Format: Submissions are limited to 10 pages in the IEEE format see
http://www.ieee.org/
l
The 10-page limit includes figures, tables, and appendices, but does
not include references, for which there is no page limit.
Submissions can be made through EasyChair:
https://www.easychair.org/
Proceedings will be published by ACM, and will be available to SIGHPC
members through the ACM Digital Library. Authors of accepted papers and
posters will be required to sign the ACM copyright form. Instructions for
preparing papers for the proceedings will be emailed to authors of
accepted papers.
Program Chair and Co-Chairs
Sunita Chandrasekaran, University of Houston
Fernanda Foertter, Oak Ridge National Laboratory
Oscar Hernandez, Oak Ridge National Laboratory
Steering Committee:
Barbara Chapman (University of Houston, cOMPunity)
Satoshi Matsuoka (Titech)
Duncan Poole (OpenACC)
Thomas Schulthess (CSCS)
Jeffrey Vetter (Oak Ridge National Laboratory)
Program Committee
Pavan Balaji (Argonne National Laboratory)

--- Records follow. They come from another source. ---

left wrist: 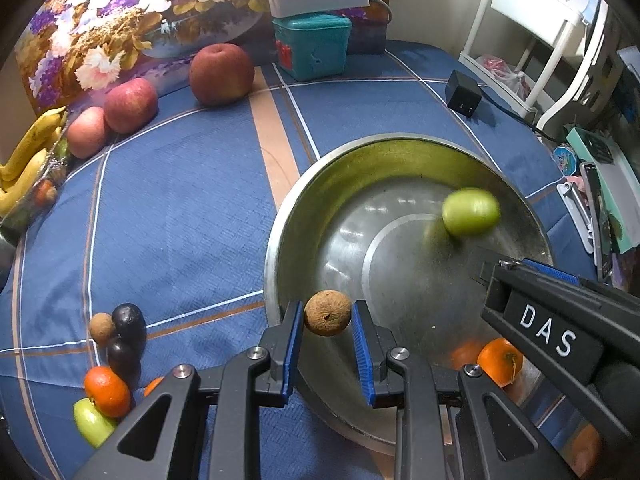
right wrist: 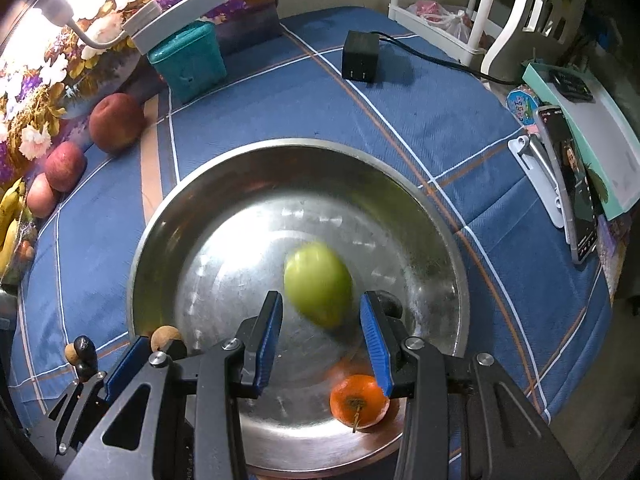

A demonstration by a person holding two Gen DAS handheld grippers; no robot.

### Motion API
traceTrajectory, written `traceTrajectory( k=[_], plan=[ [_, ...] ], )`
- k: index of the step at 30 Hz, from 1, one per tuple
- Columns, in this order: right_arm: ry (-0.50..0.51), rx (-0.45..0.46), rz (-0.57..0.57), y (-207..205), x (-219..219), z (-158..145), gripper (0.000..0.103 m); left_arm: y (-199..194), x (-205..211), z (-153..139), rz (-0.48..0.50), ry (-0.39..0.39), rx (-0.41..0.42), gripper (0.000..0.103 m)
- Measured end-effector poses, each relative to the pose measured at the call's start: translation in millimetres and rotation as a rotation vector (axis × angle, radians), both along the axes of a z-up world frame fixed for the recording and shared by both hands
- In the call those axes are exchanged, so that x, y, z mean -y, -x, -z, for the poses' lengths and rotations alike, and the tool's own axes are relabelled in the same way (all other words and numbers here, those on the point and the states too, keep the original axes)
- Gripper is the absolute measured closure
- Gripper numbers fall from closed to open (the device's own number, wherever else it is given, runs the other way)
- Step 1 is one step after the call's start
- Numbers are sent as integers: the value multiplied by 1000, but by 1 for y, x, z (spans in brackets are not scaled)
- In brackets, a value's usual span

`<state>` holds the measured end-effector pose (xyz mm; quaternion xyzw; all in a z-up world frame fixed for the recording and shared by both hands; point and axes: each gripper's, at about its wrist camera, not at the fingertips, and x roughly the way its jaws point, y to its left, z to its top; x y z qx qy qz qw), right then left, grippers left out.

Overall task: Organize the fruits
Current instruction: 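Open both grippers to drop the pear and kiwi into the pan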

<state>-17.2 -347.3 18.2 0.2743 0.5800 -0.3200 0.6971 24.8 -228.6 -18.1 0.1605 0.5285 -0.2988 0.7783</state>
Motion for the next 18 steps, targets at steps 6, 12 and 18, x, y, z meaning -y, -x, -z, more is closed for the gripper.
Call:
traceTrajectory(
  k=[6,12,18],
  plan=[
    [8,5,-5,0,-1,-6,61,0,-2,-2,-1,9,-13,74],
    [20,14,-5,-1,-2,-13,61,2,-4,-6,5,14,-17,71],
    [31,19,-11,-2,-3,-19,61,0,-9,-10,-11,30,-22,65]
  ],
)
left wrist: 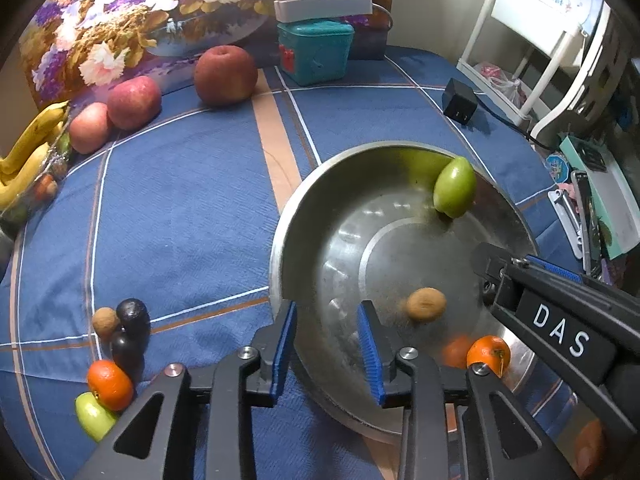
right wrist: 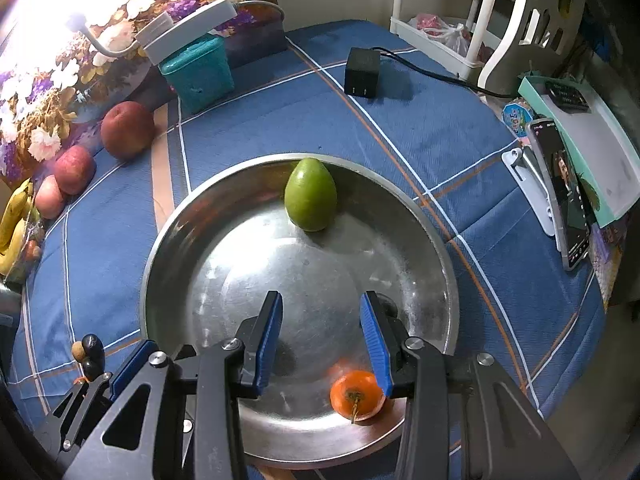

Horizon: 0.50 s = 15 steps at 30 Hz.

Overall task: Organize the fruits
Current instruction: 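Withdraw both open grippers from the pan back toward the fruit cluster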

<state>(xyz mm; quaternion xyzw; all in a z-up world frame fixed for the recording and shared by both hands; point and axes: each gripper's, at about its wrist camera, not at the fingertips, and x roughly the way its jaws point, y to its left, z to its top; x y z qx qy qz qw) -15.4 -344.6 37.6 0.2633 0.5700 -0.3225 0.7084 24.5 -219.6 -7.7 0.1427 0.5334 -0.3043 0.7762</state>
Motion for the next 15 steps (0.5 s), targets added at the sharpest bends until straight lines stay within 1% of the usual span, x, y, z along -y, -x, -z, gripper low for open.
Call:
traceTrajectory(
  k=[2,8,12,15],
  plan=[
    [2,0,0,0,-1,-1,61,-2,-4,-1,-9,6,-5,58],
    [6,-8,1,1,-1,-2,61,-9,-17,-5,-44,15,-13,54],
    [11,-11,-3,2,-3,-3,61,-17,-31,-5,-97,23,-28,51],
    [9,-11,-7,2,-4,-2,61,-24,-43,-3,-147,8,-28,50]
  ],
)
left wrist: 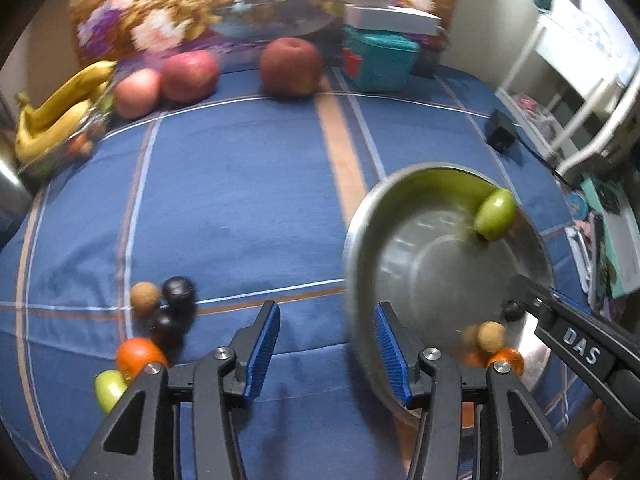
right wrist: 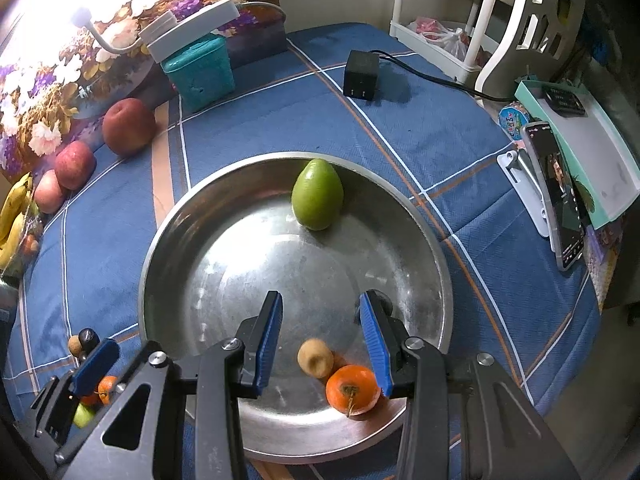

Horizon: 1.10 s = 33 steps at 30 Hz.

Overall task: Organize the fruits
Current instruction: 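Withdraw both open grippers from the pan back toward the fruit cluster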

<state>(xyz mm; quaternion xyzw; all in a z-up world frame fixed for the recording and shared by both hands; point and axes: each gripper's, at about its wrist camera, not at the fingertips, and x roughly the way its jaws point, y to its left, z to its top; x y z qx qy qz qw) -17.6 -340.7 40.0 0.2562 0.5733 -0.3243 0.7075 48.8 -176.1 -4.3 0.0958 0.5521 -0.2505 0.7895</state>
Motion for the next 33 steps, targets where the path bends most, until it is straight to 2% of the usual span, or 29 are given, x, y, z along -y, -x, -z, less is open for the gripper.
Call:
traceTrajectory(
  k=[7,16,18,20,24,26,28,29,31,33],
  plan=[
    [-25,-2,-19,-3,-6,5,61,-17,-29,3,-111,-8,-21,48],
    [-70,27,-80,-16,-27,5,61,-28,-50,2,-183,-3,-22,43],
    [-72,24,-95,-19,-33,6,61,-29,-53,2,-196,-4,-22,39],
    [-71,22,-110,-21,-37,5,61,-32,-56,2,-211,-11,-19,26],
    [-67,20,-131,-24,-40,4,61,-35,-61,3,-234,-29,-5,20],
    [-68,14,-133,-25,-40,6,61,-35,-63,3,-243,-34,-2,11],
    [-74,4,-130,-24,-39,9,58,-36,-66,4,-251,-40,5,3],
    [-76,2,-127,-24,-38,10,52,-36,-66,4,-254,-45,10,0],
    [-79,1,-125,-23,-37,11,46,-37,-67,5,-257,-52,14,0],
    [-77,0,-129,-23,-38,11,45,-38,-68,7,-261,-60,13,0]
  ],
)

Richard Barrett (Sandia National Laboratory)
David Bernholdt (Oak Ridge National Laboratory)
James Beyer (Cray Inc)
Henri Calandra (Total)
Stéphane Chauveau(CAPS)
Romain Dolbeau (CAPS)
Markus Eisenbach (ORNL)
Mark Govett (NOAA)
Jeff Hammond (Intel Labs)
Si Hammond (Sandia National Laboratory)
Michael Heroux (Sandia National Laboratory)
Henry Jin (NASA-Ames)
Wayne Joubert (Oak Ridge National Laboratory)
Guido Juckeland (TU Dresden)
Christos Kartsaklis (Oak Ridge National Laboratory)
John Mellor-Crummey (Rice University)
Jeff Larkin (NVIDIA)
Seyong Lee (Oak Ridge National Laboratory)
Chunhua Liao (Lawrence Livermore National Laboratory)
Carl Ponder (NVIDIA)
Will Sawyer (CSCS)
Sameer Shende (University of Oregon)
Ray Sheppard (Indiana University)
Thomas Schwinge (Mentor Graphics)
Michael Wolfe (NVIDIA/PGI)
Xinmin Tian (Intel)
Important Deadlines:
EXTENDED DEADLINE August 29th, 2014
Author notification: September 22nd, 2014
Panel Session
A panel session dedicated to discussion of current open problems,
drawbacks and future evolutions of high-level directive approaches. A
roadmap for accelerator directives will also be discussed.
Best Paper Award
The papers will be peer-reviewed where invited submissions will be
candidates for a best paper award. Criterion for selection will be based
on originality, scientific impact, utility, and quality of presentation.